Berdasarkan Inpres tersebut, debitur BLBI dianggap sudah menyelesaikan utang, meski baru melunasi 30 persen dari jumlah kewajiban pemegang saham dalam bentuk tunai dan 70 persen dibayar dengan sertifikat bukti hak kepada BPPN.
Syafruddin diduga mengusulkan pemberian Surat Pemenuhan Kewajiban Pemegang Saham atau SKL kepada Sjamsul Nursalim selaku pemegang saham atau pengendali Bank Dagang Negara Indonesia (BDNI) pada 2004.
Syafruddin mengusulkan SKL itu untuk disetujui Komite Kebijakan Sektor Keuangan (KKSK) dengan melakukan perubahan atas proses ligitasi kewajiban obligor menjadi restrukturisasi atas kewajiban penyerahan aset oleh BDNI ke BPPN sebesar Rp 4,8 triliun yang merupakan bagian dari pinjaman Bantuan Likuiditas Bank Indonesia (BLBI).
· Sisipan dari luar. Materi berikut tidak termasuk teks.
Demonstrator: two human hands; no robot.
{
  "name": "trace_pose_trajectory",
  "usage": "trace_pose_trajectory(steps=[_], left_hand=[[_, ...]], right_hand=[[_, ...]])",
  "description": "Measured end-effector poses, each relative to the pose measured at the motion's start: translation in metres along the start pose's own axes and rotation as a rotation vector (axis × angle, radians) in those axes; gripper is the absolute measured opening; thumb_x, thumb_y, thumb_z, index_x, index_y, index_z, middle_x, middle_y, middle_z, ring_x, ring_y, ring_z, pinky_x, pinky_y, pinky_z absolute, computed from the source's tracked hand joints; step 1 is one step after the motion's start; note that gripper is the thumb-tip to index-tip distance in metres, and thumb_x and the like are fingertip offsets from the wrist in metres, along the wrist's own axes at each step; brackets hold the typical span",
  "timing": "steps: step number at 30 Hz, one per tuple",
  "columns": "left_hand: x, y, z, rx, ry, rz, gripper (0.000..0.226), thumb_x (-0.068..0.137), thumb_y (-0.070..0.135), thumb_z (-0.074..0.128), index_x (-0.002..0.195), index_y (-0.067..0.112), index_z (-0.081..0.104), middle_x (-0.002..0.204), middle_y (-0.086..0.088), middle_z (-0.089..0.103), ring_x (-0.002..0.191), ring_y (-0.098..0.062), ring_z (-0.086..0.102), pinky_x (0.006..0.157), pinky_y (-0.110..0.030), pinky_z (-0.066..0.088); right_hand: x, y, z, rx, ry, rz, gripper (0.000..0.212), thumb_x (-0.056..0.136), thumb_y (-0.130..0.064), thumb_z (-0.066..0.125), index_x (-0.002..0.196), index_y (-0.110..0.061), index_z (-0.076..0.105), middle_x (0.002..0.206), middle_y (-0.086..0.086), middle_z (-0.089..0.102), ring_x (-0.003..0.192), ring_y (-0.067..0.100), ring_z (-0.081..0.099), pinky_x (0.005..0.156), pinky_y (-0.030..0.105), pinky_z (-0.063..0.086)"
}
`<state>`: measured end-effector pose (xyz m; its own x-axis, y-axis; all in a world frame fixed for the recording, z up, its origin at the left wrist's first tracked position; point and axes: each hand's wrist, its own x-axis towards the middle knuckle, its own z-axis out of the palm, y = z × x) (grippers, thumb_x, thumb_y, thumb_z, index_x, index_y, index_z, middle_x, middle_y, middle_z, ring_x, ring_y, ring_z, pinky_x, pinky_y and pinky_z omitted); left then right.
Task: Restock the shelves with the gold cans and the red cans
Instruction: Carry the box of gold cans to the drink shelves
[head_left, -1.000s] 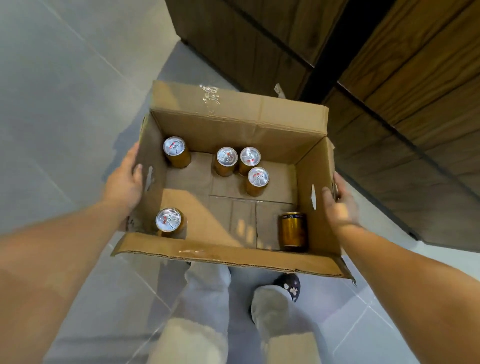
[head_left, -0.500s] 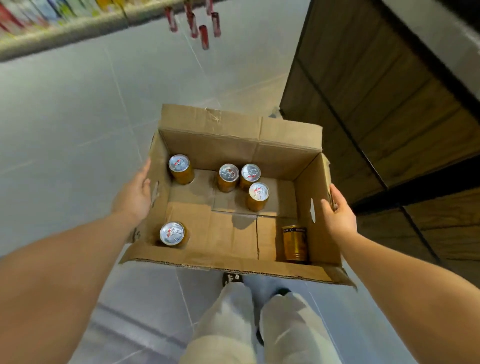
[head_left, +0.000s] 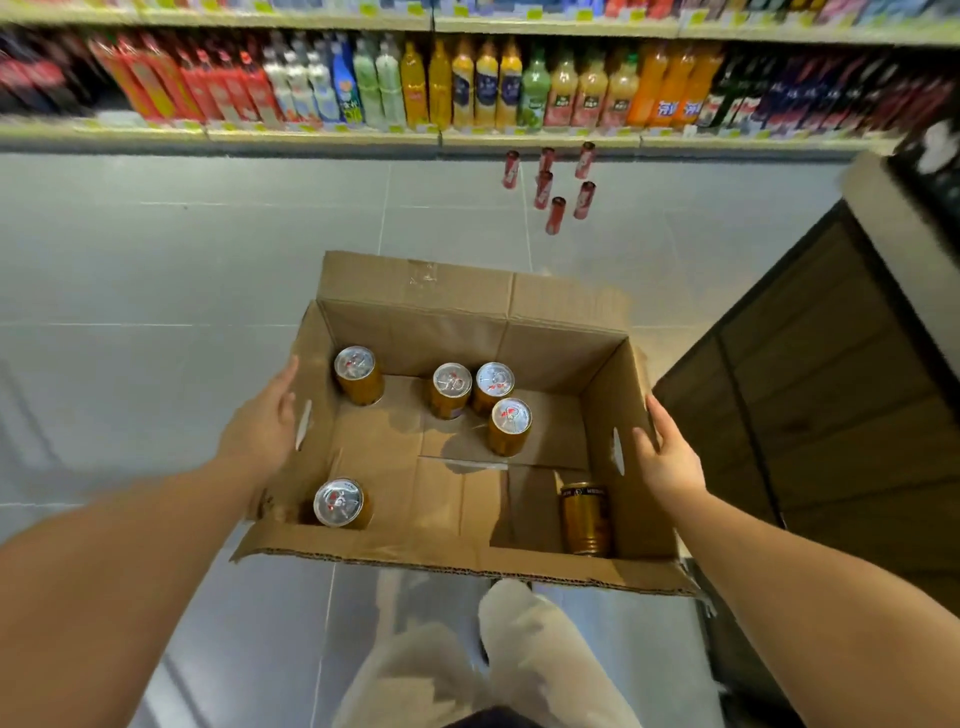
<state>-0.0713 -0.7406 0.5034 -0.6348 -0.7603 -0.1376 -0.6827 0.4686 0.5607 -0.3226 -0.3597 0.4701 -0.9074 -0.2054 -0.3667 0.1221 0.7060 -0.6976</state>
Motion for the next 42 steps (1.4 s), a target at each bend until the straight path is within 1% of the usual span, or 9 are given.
trace_pose_trajectory(steps=[4,7,10,12,15,18,22,29,42], left_hand=[[0.044,0.011,-0.005,-0.026,0.062,-0.065,0.047,0.101,0.025,0.033,0.145,0.038,0.026,0.13,-0.011,0.056,0.101,-0.032,0.057,0.094,-0.043,0.041],[0.079,0.012,-0.007,-0.072,0.09,-0.097,0.047,0.101,0.025,0.033,0.145,0.038,0.026,0.099,-0.007,0.056,0.067,-0.006,0.045,0.082,-0.036,0.04],[0.121,0.003,-0.009,-0.106,0.126,-0.154,0.046,0.101,0.024,0.033,0.144,0.037,0.029,0.08,0.007,0.05,0.063,0.002,0.034,0.078,-0.031,0.035],[0.156,0.001,-0.014,-0.104,0.131,-0.182,0.045,0.101,0.023,0.034,0.144,0.036,0.031,0.093,-0.008,0.063,0.065,-0.006,0.043,0.077,-0.031,0.037],[0.216,-0.008,-0.025,-0.069,0.128,-0.197,0.045,0.101,0.023,0.034,0.143,0.037,0.031,0.129,-0.018,0.057,0.09,-0.029,0.06,0.082,-0.033,0.039],[0.279,-0.014,-0.042,-0.05,0.122,-0.206,0.044,0.101,0.025,0.033,0.143,0.038,0.03,0.125,-0.019,0.059,0.079,-0.018,0.053,0.079,-0.031,0.038],[0.365,-0.015,-0.073,-0.02,0.104,-0.212,0.045,0.101,0.026,0.031,0.143,0.04,0.029,0.138,-0.012,0.051,0.108,-0.035,0.056,0.086,-0.036,0.041],[0.504,-0.013,-0.101,-0.015,0.131,-0.215,0.043,0.101,0.028,0.031,0.143,0.041,0.029,0.127,-0.014,0.059,0.102,-0.033,0.058,0.079,-0.032,0.04],[0.758,-0.012,-0.113,-0.068,0.103,-0.32,0.043,0.101,0.029,0.03,0.143,0.041,0.028,0.129,-0.014,0.057,0.099,-0.032,0.057,0.083,-0.039,0.045]], right_hand=[[0.068,-0.057,0.0,-0.075,-0.053,-0.065,0.049,0.097,-0.042,0.042,0.14,-0.054,0.022,0.134,0.004,0.054,0.09,0.018,0.057,0.07,0.032,0.05],[0.116,-0.096,0.009,-0.109,-0.091,-0.108,0.049,0.098,-0.038,0.043,0.141,-0.051,0.023,0.141,0.001,0.049,0.119,0.029,0.053,0.088,0.042,0.048],[0.161,-0.136,0.031,-0.135,-0.13,-0.146,0.05,0.099,-0.035,0.043,0.144,-0.047,0.023,0.146,0.0,0.043,0.127,0.029,0.047,0.092,0.045,0.046],[0.191,-0.163,0.048,-0.142,-0.143,-0.166,0.05,0.099,-0.035,0.042,0.145,-0.045,0.023,0.148,0.0,0.041,0.128,0.029,0.046,0.092,0.043,0.047],[0.232,-0.206,0.078,-0.16,-0.177,-0.153,0.05,0.1,-0.035,0.04,0.145,-0.044,0.023,0.149,0.002,0.04,0.124,0.03,0.049,0.082,0.035,0.048],[0.272,-0.25,0.108,-0.125,-0.19,-0.145,0.051,0.1,-0.032,0.042,0.146,-0.042,0.023,0.15,0.002,0.037,0.129,0.03,0.044,0.094,0.043,0.045],[0.32,-0.308,0.143,-0.108,-0.163,-0.174,0.05,0.099,-0.031,0.044,0.145,-0.039,0.027,0.148,0.001,0.04,0.127,0.029,0.047,0.099,0.045,0.045],[0.423,-0.399,0.194,-0.084,-0.193,-0.181,0.05,0.099,-0.031,0.043,0.145,-0.04,0.025,0.152,-0.001,0.034,0.136,0.028,0.037,0.106,0.047,0.037],[0.629,-0.571,0.283,-0.174,-0.236,-0.173,0.05,0.099,-0.035,0.041,0.145,-0.045,0.022,0.15,0.003,0.038,0.129,0.032,0.045,0.099,0.047,0.045]])
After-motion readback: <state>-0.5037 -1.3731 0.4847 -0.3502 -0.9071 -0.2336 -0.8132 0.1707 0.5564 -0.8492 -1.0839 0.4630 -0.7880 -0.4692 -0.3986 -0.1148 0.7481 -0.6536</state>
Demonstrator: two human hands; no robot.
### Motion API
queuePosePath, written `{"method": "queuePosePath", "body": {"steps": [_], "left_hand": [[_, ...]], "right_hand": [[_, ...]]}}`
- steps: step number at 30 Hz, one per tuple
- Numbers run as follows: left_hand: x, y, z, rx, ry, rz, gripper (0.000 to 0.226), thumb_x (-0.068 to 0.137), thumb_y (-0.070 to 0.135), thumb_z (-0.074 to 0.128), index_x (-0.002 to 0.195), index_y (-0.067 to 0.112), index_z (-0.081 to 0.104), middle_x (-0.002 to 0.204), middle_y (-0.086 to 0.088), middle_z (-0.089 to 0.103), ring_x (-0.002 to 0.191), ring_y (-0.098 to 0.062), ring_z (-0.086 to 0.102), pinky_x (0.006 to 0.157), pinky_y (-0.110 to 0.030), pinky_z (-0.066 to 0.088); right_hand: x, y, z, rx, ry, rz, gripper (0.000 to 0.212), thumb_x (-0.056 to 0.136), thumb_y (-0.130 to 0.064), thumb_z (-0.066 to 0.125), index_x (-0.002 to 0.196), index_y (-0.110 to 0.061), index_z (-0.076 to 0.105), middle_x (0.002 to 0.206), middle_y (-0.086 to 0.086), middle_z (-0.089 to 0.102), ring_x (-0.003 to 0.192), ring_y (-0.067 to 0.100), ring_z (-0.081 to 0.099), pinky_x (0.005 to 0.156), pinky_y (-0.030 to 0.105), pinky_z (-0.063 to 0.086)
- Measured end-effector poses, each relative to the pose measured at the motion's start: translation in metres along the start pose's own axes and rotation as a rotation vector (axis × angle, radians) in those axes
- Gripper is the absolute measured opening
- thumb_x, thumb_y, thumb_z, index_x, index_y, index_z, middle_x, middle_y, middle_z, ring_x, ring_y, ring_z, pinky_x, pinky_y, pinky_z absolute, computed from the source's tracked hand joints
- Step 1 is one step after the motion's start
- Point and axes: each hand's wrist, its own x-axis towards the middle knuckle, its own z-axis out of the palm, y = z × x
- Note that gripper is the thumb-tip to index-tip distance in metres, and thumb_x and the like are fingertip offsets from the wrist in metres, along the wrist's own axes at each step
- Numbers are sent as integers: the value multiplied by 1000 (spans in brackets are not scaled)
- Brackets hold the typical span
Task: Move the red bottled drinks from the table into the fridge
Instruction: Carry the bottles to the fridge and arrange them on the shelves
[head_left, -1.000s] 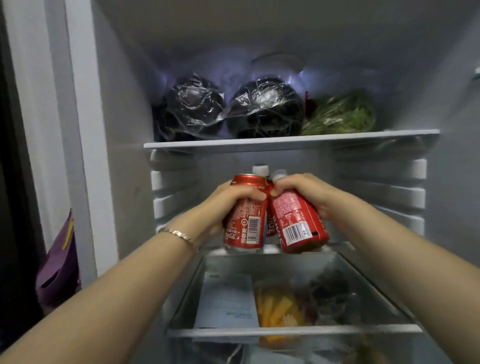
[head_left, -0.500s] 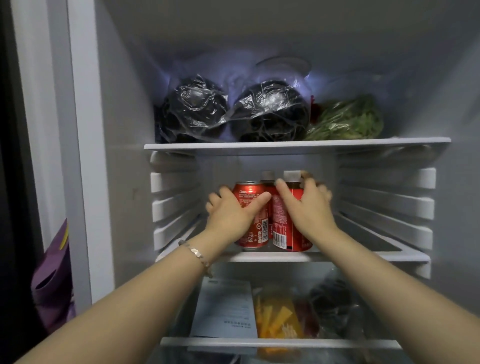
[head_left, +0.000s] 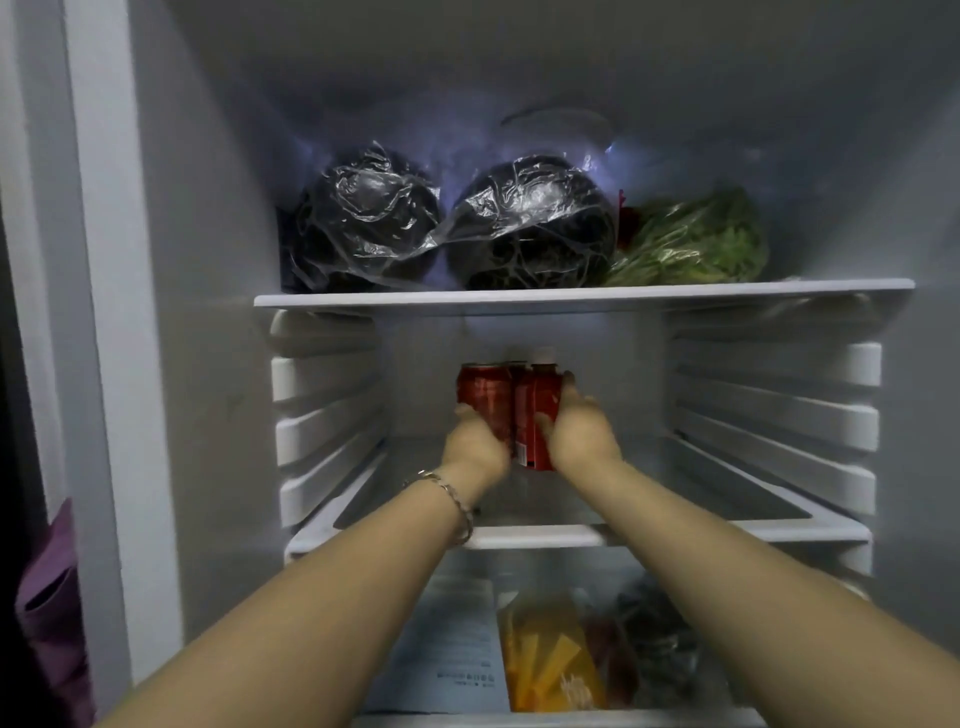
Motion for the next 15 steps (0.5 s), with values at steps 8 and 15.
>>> {"method": "queuePosePath", "body": {"steps": [8,15], "left_hand": [[-19,-3,-21,68,-4,47,25,91,8,47,105,-4,63,113,-22,64,107,-34,60,85,-31,45],[-110,-17,-74,181,177,-21,20,88,9,49,91,0,66,89,-17,64,87,-32,59,70,-27,41]], "right_hand": [[-21,2,-10,55,-129,-7,29,90,-10,50,117,-3,60,121,21,60,111,34,58,89,32,46],[-76,-21,-37,58,-272,-262,29,88,-25,52,60,-18,58,85,10,68,85,30,65,77,35,54]]}}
Oleh karena itu, hasil restrukturisasinya adalah Rp 1,1 triliun dapat dikembalikan dan ditagihkan ke petani tambak sedangkan Rp 3,7 triliun tidak dilakukan pembahasan dalam proses restrukturisasi. Artinya ada kewajiban BDNI sebesar Rp 3,7 triliun yang belum ditagihkan dan menjadi kerugian negara.